Requirement: Every line in the data below that holds "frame" should be found and copied.
────────────────
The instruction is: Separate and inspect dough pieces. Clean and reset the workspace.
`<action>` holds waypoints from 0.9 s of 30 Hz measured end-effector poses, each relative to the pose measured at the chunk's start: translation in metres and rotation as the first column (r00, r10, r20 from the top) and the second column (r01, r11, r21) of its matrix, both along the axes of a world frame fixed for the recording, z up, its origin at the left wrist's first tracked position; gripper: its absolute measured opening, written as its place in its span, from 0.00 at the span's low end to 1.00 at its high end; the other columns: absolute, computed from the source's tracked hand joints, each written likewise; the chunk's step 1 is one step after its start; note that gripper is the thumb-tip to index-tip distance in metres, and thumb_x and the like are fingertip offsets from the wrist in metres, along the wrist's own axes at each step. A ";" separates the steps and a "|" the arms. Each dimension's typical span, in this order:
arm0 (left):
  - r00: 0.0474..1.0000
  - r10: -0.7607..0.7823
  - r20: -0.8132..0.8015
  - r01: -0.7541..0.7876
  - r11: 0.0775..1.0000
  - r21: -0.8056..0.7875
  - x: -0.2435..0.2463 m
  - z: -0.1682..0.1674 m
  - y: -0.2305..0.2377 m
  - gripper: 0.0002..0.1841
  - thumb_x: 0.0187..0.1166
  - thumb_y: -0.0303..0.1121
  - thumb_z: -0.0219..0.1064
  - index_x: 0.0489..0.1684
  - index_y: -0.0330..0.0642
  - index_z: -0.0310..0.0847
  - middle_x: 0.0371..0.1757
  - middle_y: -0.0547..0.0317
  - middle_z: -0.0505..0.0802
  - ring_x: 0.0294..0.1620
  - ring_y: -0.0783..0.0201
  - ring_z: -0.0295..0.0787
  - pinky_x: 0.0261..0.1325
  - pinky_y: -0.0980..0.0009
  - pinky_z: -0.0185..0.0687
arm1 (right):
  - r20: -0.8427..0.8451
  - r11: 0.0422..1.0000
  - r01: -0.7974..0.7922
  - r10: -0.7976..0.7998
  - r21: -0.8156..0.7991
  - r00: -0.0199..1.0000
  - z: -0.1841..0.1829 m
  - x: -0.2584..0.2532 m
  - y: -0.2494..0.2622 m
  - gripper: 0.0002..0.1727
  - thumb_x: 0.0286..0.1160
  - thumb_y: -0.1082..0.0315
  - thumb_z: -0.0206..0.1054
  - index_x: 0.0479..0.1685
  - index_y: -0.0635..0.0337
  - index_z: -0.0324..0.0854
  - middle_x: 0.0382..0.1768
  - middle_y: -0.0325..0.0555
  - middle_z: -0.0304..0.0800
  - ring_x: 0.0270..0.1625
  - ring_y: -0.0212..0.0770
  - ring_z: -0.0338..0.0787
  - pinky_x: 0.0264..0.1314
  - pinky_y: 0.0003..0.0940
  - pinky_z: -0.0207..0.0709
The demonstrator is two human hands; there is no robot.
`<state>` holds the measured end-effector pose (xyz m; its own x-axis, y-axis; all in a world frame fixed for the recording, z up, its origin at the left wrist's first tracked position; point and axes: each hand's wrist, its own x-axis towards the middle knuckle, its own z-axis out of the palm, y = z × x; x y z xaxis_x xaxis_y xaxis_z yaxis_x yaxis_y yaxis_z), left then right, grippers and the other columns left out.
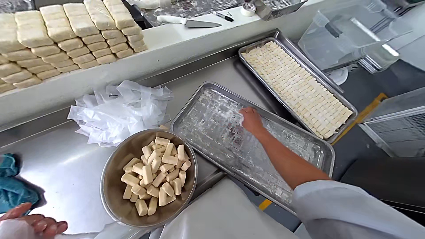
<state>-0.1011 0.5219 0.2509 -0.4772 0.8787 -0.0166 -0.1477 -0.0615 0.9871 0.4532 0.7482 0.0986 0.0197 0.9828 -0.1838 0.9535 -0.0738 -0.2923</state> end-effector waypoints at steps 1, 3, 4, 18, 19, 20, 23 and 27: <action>1.000 0.013 0.008 -0.012 0.999 -0.044 0.000 0.000 -0.004 0.20 0.89 0.27 0.29 0.51 0.40 0.72 0.26 0.71 0.89 0.22 0.73 0.87 0.30 0.77 0.88 | 0.089 1.000 -0.010 0.011 -0.019 0.996 -0.016 0.021 0.006 0.30 0.61 0.81 0.73 0.71 0.61 0.83 0.74 0.73 0.75 0.78 0.77 0.71 0.70 0.78 0.67; 1.000 0.028 0.014 -0.026 0.995 -0.098 -0.001 0.000 -0.010 0.19 0.89 0.27 0.30 0.56 0.42 0.71 0.26 0.73 0.88 0.21 0.74 0.86 0.27 0.78 0.88 | 0.168 0.998 -0.052 0.056 -0.028 0.984 -0.030 0.038 0.011 0.24 0.66 0.81 0.71 0.66 0.61 0.86 0.69 0.72 0.79 0.74 0.76 0.75 0.68 0.76 0.70; 0.999 0.038 0.004 -0.037 0.993 -0.109 -0.001 -0.001 -0.012 0.19 0.89 0.27 0.30 0.59 0.42 0.70 0.26 0.74 0.88 0.22 0.75 0.86 0.26 0.78 0.87 | 0.142 0.997 -0.068 0.071 -0.021 0.987 -0.026 0.031 0.014 0.21 0.69 0.80 0.70 0.64 0.63 0.86 0.66 0.72 0.81 0.72 0.75 0.78 0.67 0.74 0.72; 0.987 0.119 0.108 -0.096 0.976 -0.197 0.039 -0.009 0.019 0.20 0.91 0.34 0.36 0.59 0.44 0.77 0.34 0.67 0.89 0.23 0.76 0.83 0.23 0.83 0.80 | -0.627 0.840 -0.542 0.401 -0.041 0.668 0.073 -0.175 -0.098 0.20 0.81 0.65 0.68 0.70 0.58 0.83 0.58 0.49 0.90 0.57 0.43 0.91 0.63 0.43 0.85; 0.983 0.120 0.140 -0.087 0.972 -0.218 0.040 -0.008 0.027 0.20 0.92 0.34 0.36 0.61 0.42 0.77 0.36 0.65 0.90 0.24 0.76 0.83 0.25 0.82 0.79 | -0.635 0.869 -0.491 0.349 -0.055 0.689 0.069 -0.161 -0.106 0.19 0.81 0.65 0.67 0.68 0.59 0.84 0.58 0.49 0.91 0.57 0.42 0.91 0.63 0.42 0.85; 0.981 0.107 0.162 -0.066 0.969 -0.238 0.040 -0.007 0.038 0.20 0.93 0.34 0.36 0.63 0.41 0.76 0.38 0.65 0.90 0.25 0.75 0.83 0.27 0.82 0.78 | -0.639 0.896 -0.440 0.301 -0.065 0.708 0.063 -0.148 -0.114 0.19 0.81 0.64 0.66 0.67 0.60 0.84 0.58 0.48 0.92 0.57 0.40 0.92 0.63 0.41 0.85; 0.977 0.029 0.210 0.026 0.967 -0.252 0.028 -0.006 0.104 0.18 0.94 0.37 0.39 0.63 0.43 0.74 0.38 0.67 0.87 0.27 0.76 0.79 0.31 0.80 0.76 | -0.641 0.954 -0.277 0.144 -0.112 0.754 0.050 -0.116 -0.140 0.20 0.80 0.61 0.64 0.66 0.61 0.84 0.56 0.47 0.93 0.57 0.38 0.92 0.64 0.38 0.86; 0.978 0.089 0.191 -0.027 0.952 -0.304 -0.008 -0.035 0.230 0.19 0.88 0.40 0.53 0.71 0.40 0.68 0.59 0.51 0.84 0.57 0.59 0.83 0.58 0.57 0.83 | -0.640 0.980 -0.123 -0.006 -0.157 0.768 0.053 -0.110 -0.183 0.21 0.79 0.59 0.64 0.65 0.60 0.85 0.56 0.45 0.93 0.57 0.36 0.92 0.63 0.36 0.86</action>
<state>-0.1086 0.7518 0.2160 -0.4867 0.7897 -0.3736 -0.3490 0.2163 0.9118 0.3435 0.5651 0.1520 -0.2216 0.9261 -0.3053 0.5583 -0.1362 -0.8184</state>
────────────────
Output of the exercise:
`<action>` holds waypoints from 0.9 s of 30 Hz measured end-effector poses, each relative to the pose measured at the chunk's start: translation in metres and rotation as the first column (r00, r10, r20 from the top) and the second column (r01, r11, r21) of its matrix, both along the axes of a world frame fixed for the recording, z up, its origin at the left wrist's first tracked position; gripper: its absolute measured opening, written as its place in its span, from 0.00 at the span's low end to 1.00 at its high end; the other columns: absolute, computed from the source's tracked hand joints, each written likewise; the chunk's step 1 is one step after its start; note that gripper is the thumb-tip to index-tip distance in metres, and thumb_x and the like are fingertip offsets from the wrist in metres, along the wrist's own axes at each step. A ";" separates the steps and a "|" the arms. Each dimension's typical span, in this order:
`<state>` holds the measured end-effector pose (xyz m; its own x-axis, y-axis; all in a world frame fixed for the recording, z up, its origin at the left wrist's first tracked position; point and axes: each hand's wrist, its own x-axis towards the middle knuckle, its own z-axis out of the palm, y = z × x; x y z xaxis_x xaxis_y xaxis_z yaxis_x yaxis_y yaxis_z), left then right, grippers and the other columns left out.

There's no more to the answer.